Le 11 septembre 2026, le PDG de Portainer a annoncé que la 3.0, désormais centrée sur Kubernetes, ne sortira pas en édition communautaire : la CE reste figée sur la branche 2.x. Les auto-hébergeurs sous Docker peuvent rester sur la 2.45 LTS, qui continue de recevoir des correctifs de sécurité, mais doivent préparer leur trajectoire.

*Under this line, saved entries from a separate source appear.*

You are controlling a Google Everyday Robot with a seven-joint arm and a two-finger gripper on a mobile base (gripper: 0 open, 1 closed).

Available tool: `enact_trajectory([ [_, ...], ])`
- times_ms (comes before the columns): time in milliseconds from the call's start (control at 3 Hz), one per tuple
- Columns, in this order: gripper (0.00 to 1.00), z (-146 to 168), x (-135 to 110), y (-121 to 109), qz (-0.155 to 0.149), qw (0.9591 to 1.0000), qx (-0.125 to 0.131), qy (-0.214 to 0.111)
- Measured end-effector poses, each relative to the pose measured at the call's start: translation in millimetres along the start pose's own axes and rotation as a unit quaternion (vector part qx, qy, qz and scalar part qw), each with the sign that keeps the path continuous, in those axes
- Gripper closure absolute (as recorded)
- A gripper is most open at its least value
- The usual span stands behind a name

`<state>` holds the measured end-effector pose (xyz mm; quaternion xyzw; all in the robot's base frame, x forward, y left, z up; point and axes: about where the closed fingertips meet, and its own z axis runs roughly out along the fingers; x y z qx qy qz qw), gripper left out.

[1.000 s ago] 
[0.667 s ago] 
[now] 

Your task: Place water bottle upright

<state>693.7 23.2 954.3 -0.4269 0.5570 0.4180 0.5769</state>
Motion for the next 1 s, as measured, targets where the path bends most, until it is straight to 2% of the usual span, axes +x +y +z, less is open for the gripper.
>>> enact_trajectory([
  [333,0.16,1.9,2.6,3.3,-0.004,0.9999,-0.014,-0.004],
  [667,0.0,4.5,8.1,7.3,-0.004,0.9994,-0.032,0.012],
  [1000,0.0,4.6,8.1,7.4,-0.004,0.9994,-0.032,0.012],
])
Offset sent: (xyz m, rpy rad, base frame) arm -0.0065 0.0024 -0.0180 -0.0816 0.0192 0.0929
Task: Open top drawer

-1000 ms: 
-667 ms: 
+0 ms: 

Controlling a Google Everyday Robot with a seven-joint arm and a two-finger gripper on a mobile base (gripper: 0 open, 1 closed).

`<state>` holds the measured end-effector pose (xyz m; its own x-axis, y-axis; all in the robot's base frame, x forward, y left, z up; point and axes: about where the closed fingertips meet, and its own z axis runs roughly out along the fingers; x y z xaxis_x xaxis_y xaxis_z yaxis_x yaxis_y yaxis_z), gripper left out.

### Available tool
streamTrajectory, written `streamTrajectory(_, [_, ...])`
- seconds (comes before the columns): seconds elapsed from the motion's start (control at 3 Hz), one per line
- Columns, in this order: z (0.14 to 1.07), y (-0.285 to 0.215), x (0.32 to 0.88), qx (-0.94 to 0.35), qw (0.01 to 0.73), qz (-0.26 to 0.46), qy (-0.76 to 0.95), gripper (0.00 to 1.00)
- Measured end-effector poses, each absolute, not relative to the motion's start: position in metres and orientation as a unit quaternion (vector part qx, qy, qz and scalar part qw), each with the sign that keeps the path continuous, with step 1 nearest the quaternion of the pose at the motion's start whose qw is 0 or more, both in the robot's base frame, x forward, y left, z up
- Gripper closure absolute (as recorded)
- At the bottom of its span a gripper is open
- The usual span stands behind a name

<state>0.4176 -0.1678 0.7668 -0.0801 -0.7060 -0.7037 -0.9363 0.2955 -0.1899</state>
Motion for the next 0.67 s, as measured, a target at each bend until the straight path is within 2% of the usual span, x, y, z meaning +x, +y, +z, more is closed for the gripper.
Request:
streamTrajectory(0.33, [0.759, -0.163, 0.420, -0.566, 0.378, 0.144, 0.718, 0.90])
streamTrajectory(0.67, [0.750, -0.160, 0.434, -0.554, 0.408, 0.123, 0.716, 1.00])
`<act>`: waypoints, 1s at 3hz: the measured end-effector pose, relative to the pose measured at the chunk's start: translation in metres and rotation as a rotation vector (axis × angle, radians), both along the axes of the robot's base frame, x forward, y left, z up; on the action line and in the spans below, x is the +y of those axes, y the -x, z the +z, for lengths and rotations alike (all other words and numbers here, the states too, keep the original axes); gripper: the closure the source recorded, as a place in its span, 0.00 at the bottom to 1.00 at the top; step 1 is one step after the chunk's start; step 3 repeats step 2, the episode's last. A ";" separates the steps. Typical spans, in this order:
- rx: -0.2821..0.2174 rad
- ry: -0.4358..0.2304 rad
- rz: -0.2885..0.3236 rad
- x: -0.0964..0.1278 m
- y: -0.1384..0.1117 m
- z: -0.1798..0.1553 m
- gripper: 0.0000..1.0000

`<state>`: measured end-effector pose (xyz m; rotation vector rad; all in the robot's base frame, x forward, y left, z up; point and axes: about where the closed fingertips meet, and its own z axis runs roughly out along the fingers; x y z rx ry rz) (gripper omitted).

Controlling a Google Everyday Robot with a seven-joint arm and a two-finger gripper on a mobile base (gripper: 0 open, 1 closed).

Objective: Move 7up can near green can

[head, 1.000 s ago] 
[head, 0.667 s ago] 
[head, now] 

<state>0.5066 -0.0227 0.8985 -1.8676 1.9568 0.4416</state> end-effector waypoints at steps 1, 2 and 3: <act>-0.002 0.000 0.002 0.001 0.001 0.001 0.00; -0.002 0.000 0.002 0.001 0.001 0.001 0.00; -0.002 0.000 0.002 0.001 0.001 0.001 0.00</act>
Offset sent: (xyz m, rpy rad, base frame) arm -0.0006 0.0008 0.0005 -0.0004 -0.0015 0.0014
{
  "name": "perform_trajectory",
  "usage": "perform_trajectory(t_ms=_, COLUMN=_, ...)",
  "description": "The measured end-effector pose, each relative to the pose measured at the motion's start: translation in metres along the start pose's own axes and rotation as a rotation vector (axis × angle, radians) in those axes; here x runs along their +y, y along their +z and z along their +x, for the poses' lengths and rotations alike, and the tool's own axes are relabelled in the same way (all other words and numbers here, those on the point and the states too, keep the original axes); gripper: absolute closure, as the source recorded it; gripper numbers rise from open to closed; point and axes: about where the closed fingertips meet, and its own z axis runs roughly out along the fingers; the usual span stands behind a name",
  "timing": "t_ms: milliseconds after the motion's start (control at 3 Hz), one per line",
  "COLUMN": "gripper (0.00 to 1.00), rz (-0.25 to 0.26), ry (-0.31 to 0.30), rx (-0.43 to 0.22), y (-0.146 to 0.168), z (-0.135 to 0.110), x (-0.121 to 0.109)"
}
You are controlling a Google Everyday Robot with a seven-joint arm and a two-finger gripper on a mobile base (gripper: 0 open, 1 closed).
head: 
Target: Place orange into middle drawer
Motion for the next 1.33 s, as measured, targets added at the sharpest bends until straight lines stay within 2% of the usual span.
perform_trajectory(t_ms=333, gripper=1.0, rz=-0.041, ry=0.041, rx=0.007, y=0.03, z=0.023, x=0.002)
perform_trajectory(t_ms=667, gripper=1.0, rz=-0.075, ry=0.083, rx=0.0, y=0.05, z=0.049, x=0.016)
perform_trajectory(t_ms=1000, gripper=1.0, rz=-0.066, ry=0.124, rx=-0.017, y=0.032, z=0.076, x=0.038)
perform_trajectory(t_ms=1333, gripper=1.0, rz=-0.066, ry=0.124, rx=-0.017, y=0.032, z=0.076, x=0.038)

Une grue de chargement qui pivote lentement au-dessus d’une pile de conteneurs maritimes, un seul feu de signalisation ambre allumé sur son bras.

11 septembre 2026. Neil Cresswell, PDG de Portainer, publie un billet qui acte la fin d’une époque : la 3.0, à venir, sera centrée sur Kubernetes et ne sortira pas en édition communautaire. 18 septembre. La lettre Self-Host Weekly relaie la nouvelle auprès du public qui la subit le plus directement : les auto-hébergeurs. 20 septembre. La 2.45 LTS reste la dernière version de la branche historique. Pourquoi c’est important : Portainer est l’interface de gestion Docker la plus installée dans les homelabs, et son éditeur vient d’annoncer que le cœur de la communauté ne verra plus jamais de nouvelle fonctionnalité.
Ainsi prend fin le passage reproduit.